MF: My first book has a chapter on what’s going on in the cities, and a good deal of that chapter deals with Mobile. The thing that struck me was this chaotic factional situation in Mobile where two different factions of the Republican party, largely black and native white, are at each other’s throats to the point that you had actual fistfights, real fights between two Republican factions. And I was wondering, “What in God’s name is going on in Mobile?” So as I began to ponder the next project, I got intrigued with trying to figure out what the Mobile explanation was. What I found was that there were two factions, both of them interracially led. There’s kind of a moderate, native white southerner-dominated faction of which all the leaders are light-skinned – according to the ones I could find in the census – they’re all light–skinned, literate, and a good number of them are Afro-Creoles. So you have this group that is sort of into legal means. You have another group, led by carpetbaggers, and kind of stereotypical carpetbaggers, where the leadership is all dark-skinned, and most of them are former slaves and not as literate as the other group. This Radical group is much more inclined toward mass action: streetcar occupations to integrate streetcars, strikes on the docks.

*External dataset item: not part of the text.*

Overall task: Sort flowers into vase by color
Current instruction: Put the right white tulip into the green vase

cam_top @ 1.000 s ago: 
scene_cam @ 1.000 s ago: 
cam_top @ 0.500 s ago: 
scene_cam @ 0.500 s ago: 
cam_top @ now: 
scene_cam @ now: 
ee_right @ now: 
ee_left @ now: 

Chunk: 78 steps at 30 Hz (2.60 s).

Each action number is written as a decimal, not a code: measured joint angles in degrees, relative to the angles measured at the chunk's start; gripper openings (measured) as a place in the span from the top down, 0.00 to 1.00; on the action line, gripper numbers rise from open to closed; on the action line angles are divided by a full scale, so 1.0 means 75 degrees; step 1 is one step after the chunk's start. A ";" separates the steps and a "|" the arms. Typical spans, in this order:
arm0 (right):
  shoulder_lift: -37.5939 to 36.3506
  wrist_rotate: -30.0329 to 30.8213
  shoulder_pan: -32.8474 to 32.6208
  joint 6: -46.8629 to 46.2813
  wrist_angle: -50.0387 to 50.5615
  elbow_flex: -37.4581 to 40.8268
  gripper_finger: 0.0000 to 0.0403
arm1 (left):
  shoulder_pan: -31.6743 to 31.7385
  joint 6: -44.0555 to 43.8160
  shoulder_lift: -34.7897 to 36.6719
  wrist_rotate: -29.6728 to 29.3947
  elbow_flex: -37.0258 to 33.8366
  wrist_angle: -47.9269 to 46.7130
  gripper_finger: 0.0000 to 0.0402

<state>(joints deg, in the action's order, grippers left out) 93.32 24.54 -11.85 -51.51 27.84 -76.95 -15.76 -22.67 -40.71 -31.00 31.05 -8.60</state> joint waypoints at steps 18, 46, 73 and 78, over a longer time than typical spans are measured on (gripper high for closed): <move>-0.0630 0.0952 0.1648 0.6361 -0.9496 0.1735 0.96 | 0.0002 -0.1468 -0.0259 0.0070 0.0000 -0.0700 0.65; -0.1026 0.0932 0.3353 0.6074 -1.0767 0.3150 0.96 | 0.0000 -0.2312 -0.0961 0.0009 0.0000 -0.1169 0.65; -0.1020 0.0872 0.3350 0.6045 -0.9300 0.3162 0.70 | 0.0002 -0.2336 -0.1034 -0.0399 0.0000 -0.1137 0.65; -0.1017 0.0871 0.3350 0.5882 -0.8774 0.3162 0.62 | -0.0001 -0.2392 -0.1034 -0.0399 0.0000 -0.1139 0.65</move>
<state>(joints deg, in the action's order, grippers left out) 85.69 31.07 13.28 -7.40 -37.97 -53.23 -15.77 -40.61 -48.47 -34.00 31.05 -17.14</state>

And these two groups are struggling for leadership all through the era to the point that they actually defeat an incumbent Radical Republican congressman, an African American congressman, because they ran a moderate light-skinned Creole against him and divided the Republican vote. This dispute ties into broader social trends. What I did was I analyzed this urban black factionalism, and tied it to the process of emancipation. Huge numbers of freedmen are moving into the suburbs of Mobile, and these immiserated recent migrants from the countryside become the basis for all this direct action on the docks and in streetcar occupations and in other forms of popular direct action tactics. I wish the book had gotten more attention because I think it’s a model for what’s going on in southern cities. You can analyze Republican factionalism in terms of what’s going on in the black community in the urban areas where factionalism is most intense, because there are patronage positions for activists to fight over.
BB: Steve West’s recent article about black politics in Greenville, South Carolina, a year or two ago is a little bit like that. He’s actually talking there about the late 1880s, and elections there over whether the city is going to be wet or dry.
MF: There was a book on blacks in Charlotte, I think, back fifteen or twenty years ago, that found very strong differences over the prohibition issue between the respectable middle-class folks, which I think is part of the West article, if I remember correctly, and political activists who are Republican party people who are more in touch with this broader constituency that is not thrilled with this. I think that actually kind of works here. There’s also an interesting thing in that book about this subculture of black activists who are dependent on federal jobs and how their lives work as political activists and how they support themselves as political activists. My sense is that no one has done it. The problem is that a one-city study doesn’t get as much attention as it deserves in terms of the wider interpretation, which is something you’re going to discover when your magnum opus on Greenville comes out.
BB: Right, whenever that is! Although you’re working on the big book on Alabama, and we’ll come back to that in a moment, you did write a much broader scope book a few years ago called Splendid Failure: Postwar Reconstruction in America. Could you talk a bit about the experience of why you chose to write that, how it – obviously the elephant in the room is Eric Foner’s Reconstruction – how the view of Reconstruction that you present in your book varies from the view that has become standard from Foner’s synthesis?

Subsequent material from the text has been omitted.